Catherine Cleary discussed the chefs who are building on this sense of appreciation of what's native and good. Her eyes lit up as she described a creamed corn soup cooked by Ross Lewis and a meal eaten in Aniar in Galway.

The overall consensus was that we're at a good place now. More of us recognise the value of what we've got and want to celebrate it. But there were warning voices too. There was Alfie McCaffrey of OldFarm Pork who spoke about the dangers of genetically-modified food and how Irish farmers should take a stand against it. Suzanne Campbell warned of the lax regulations in labelling and retail and how that works against a quality product. Both emphasised that while we have food to celebrate, we need to do more to protect it.

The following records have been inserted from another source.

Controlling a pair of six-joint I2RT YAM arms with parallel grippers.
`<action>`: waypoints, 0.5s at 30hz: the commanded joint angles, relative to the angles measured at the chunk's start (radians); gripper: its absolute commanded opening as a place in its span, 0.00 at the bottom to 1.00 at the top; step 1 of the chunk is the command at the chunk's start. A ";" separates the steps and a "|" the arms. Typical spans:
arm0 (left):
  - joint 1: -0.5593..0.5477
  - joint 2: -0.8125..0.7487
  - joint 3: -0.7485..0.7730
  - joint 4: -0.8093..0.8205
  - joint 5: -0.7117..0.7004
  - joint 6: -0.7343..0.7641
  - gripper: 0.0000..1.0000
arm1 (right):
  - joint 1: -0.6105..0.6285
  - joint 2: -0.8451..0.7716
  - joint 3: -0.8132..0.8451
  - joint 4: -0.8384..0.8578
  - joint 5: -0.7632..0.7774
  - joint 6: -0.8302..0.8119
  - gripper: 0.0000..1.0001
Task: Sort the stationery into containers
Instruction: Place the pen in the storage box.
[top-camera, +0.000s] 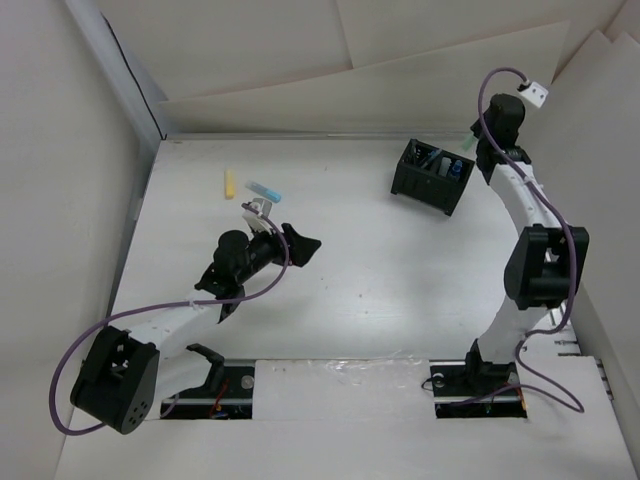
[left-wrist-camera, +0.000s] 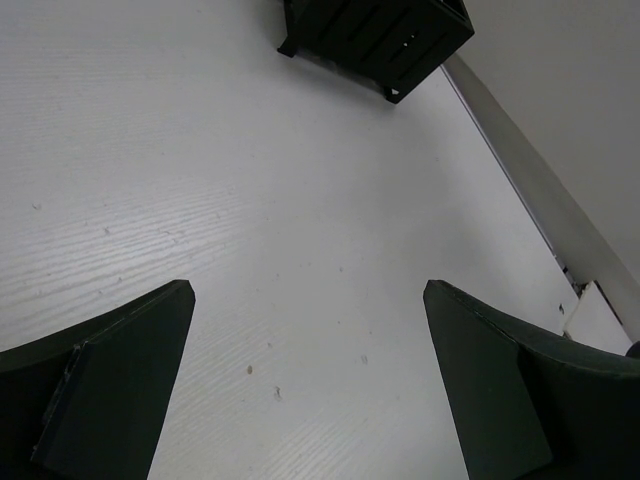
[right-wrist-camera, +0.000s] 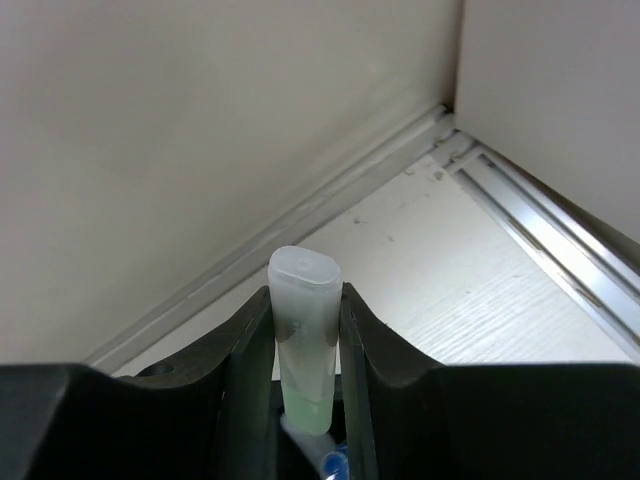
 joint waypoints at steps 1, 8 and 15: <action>-0.002 -0.008 0.010 0.031 0.013 -0.004 1.00 | 0.016 0.046 0.051 -0.036 0.136 -0.052 0.12; -0.002 -0.026 0.010 0.005 -0.056 -0.004 1.00 | 0.037 0.102 0.051 -0.036 0.170 -0.072 0.10; -0.002 -0.026 0.012 -0.045 -0.139 -0.063 1.00 | 0.068 0.112 0.009 -0.024 0.196 -0.072 0.10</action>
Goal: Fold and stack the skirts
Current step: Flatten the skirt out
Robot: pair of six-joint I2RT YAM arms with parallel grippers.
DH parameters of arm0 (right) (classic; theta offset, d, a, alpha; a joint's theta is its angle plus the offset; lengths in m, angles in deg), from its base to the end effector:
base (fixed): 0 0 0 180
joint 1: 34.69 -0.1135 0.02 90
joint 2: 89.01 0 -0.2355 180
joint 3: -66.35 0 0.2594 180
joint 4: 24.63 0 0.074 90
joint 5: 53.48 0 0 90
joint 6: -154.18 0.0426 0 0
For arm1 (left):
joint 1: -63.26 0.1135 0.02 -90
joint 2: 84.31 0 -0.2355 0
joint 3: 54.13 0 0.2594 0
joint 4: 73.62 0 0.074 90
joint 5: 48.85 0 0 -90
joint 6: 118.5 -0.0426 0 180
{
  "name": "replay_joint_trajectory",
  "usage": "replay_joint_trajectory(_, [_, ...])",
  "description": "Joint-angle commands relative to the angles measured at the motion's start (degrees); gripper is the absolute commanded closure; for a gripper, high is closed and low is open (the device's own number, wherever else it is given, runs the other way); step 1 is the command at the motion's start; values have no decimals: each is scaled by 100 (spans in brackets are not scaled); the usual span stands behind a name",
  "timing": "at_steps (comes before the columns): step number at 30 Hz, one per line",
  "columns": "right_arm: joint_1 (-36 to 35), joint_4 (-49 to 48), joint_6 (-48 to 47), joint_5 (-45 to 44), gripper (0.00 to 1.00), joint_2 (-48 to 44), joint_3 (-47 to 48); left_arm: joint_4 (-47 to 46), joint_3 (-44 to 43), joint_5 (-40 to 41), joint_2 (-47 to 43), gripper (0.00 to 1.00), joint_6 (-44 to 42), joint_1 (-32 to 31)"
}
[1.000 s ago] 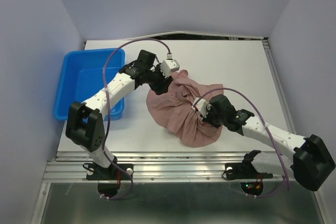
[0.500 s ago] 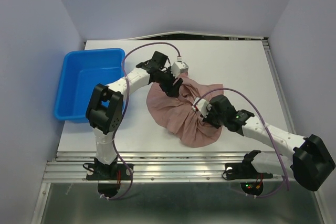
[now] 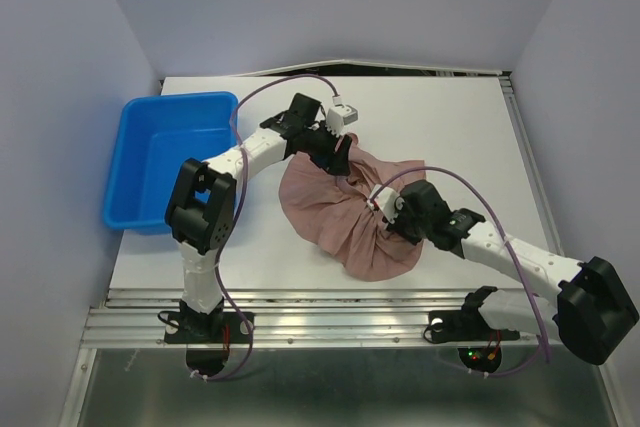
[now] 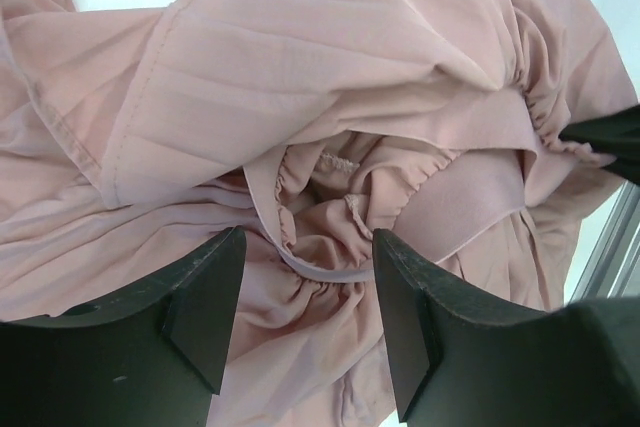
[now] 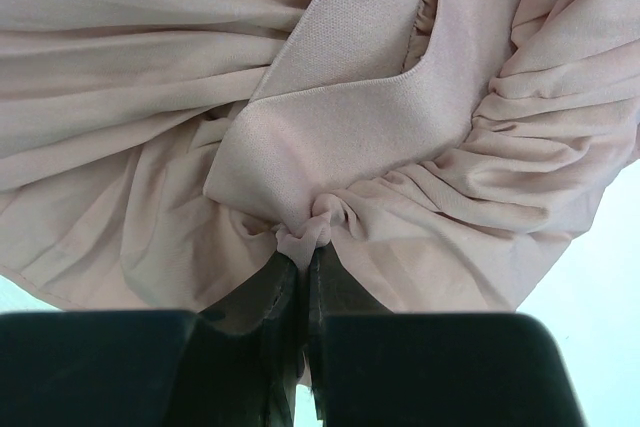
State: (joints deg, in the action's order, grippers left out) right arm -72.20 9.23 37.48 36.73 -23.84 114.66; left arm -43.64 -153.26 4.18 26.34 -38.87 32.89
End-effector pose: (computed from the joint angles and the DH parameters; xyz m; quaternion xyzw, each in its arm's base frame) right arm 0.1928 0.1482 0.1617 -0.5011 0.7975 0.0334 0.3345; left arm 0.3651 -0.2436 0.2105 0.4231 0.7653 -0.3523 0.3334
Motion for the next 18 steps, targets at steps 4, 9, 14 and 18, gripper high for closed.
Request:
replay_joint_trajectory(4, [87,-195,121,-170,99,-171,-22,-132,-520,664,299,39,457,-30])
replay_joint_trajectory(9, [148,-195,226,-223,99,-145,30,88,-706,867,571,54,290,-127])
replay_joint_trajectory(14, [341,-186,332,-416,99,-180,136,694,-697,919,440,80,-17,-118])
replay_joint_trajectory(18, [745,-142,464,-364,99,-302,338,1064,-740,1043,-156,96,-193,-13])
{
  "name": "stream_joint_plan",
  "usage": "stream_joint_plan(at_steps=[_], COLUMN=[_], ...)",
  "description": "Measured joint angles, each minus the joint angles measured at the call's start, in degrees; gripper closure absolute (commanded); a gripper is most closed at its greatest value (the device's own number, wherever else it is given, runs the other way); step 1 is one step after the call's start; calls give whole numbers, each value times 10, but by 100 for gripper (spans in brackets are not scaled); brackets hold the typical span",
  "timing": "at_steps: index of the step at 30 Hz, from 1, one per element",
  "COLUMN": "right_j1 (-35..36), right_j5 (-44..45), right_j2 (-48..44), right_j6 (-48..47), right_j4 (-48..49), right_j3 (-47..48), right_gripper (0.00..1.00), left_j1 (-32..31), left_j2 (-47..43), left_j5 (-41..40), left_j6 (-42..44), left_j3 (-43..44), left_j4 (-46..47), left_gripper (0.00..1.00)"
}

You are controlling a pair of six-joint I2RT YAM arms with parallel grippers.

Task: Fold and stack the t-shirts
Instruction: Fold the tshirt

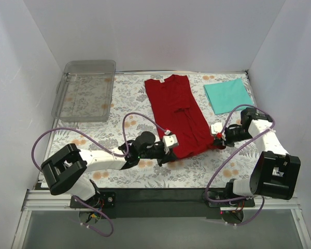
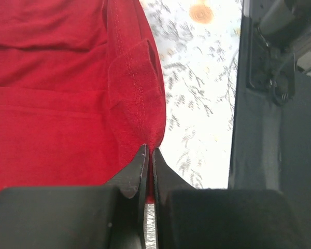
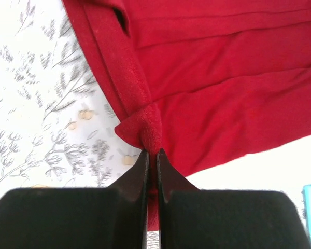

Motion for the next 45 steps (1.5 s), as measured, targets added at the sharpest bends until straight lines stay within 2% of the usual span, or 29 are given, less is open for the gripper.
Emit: stream_joint_plan(at_steps=[13, 25, 37, 45], right_j1=[63, 109, 158, 158], right_j5=[-57, -52, -15, 13], right_j2=[158, 330, 433, 455], right_j6=[135, 236, 310, 361], right_j4=[-17, -12, 9, 42], right_j3=[244, 429, 541, 550], right_gripper=[99, 99, 99, 99], left_j1=[124, 222, 269, 289], left_j2=[34, 119, 187, 223], left_j5=[82, 121, 119, 111], left_j6=[15, 30, 63, 64], left_j3=[95, 165, 239, 250], left_j4=[-20, -38, -73, -81], left_gripper=[100, 100, 100, 100])
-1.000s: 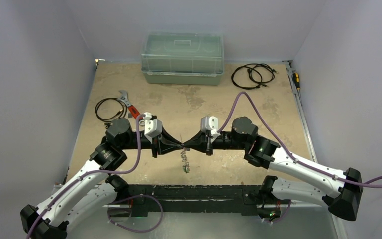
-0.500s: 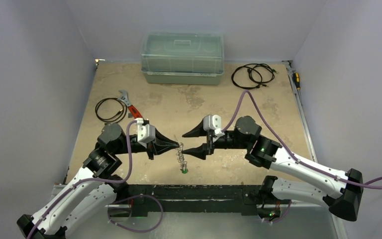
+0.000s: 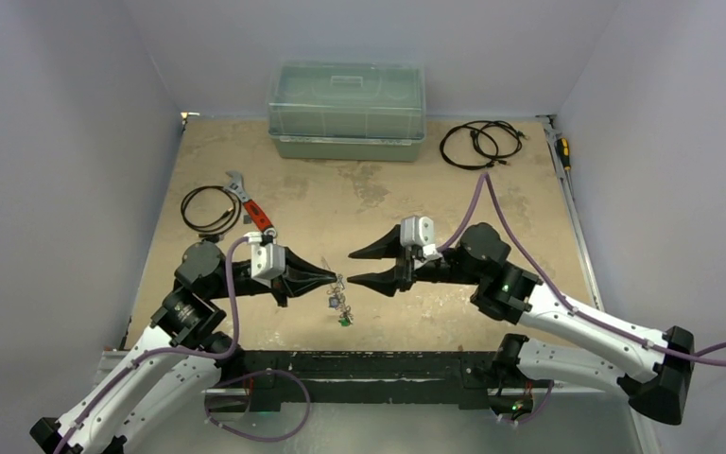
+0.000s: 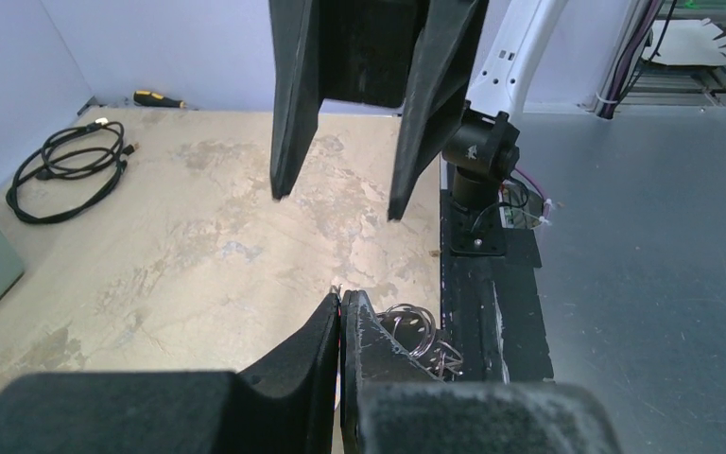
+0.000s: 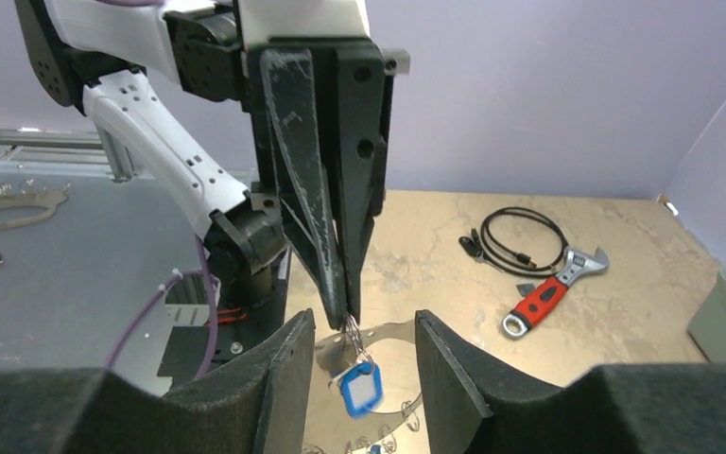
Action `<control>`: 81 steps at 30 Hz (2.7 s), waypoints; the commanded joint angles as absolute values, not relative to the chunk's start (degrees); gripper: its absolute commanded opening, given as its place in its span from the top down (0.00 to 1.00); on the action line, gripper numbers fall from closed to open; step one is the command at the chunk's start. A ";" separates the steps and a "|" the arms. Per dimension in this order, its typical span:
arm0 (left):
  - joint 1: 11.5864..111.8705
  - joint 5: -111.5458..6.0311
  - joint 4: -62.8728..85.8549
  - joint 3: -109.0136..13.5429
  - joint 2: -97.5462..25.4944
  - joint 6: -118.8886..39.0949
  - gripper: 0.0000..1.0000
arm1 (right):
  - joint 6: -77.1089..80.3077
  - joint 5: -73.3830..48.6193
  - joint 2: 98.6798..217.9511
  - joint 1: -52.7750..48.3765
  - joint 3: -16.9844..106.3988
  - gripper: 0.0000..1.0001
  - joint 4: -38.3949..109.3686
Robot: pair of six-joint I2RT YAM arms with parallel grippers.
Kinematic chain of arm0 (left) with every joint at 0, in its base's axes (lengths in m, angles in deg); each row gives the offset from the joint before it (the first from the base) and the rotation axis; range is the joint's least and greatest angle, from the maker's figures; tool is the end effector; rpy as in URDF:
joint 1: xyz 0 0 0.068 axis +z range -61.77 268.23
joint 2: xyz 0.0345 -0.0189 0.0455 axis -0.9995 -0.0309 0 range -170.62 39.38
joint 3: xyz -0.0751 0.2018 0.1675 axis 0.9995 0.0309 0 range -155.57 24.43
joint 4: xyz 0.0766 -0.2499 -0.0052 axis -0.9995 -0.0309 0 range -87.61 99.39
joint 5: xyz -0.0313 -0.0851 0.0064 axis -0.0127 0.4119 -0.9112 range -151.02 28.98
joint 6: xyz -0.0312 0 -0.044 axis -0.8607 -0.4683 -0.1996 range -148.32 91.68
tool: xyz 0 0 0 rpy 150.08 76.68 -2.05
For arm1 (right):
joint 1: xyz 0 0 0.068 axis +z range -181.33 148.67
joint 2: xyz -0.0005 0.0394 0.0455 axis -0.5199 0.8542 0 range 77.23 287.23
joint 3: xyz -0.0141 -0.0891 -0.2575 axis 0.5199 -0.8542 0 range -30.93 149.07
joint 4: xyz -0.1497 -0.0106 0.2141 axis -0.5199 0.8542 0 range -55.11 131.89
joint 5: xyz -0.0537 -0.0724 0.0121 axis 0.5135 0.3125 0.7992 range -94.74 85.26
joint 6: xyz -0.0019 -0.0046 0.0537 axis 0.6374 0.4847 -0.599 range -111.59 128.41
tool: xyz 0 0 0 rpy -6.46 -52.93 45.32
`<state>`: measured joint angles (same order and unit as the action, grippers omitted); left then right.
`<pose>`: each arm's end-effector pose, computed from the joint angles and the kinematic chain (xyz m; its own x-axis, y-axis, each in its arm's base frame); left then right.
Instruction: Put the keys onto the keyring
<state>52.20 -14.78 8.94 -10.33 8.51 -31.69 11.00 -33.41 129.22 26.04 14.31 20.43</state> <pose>0.0917 -0.0986 0.3314 -0.0097 -0.0432 -0.9990 0.9910 0.1330 -0.0154 0.1000 0.1879 0.3665 0.1172 0.1097 -0.9870 -0.9910 0.0777 -0.1091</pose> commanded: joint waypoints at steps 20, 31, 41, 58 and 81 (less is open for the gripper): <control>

It was a lady (whose name I didn't catch but who was from Bórd Bia, I think) that made one of the most salient points of all. They conducted a survey asking people unfamiliar with Irish food which cuisine they would most associate it with. The majority chose Japanese sushi because they considered Irish food to be pure, chemical free food of the highest quality.

We need to do our best to keep it that way.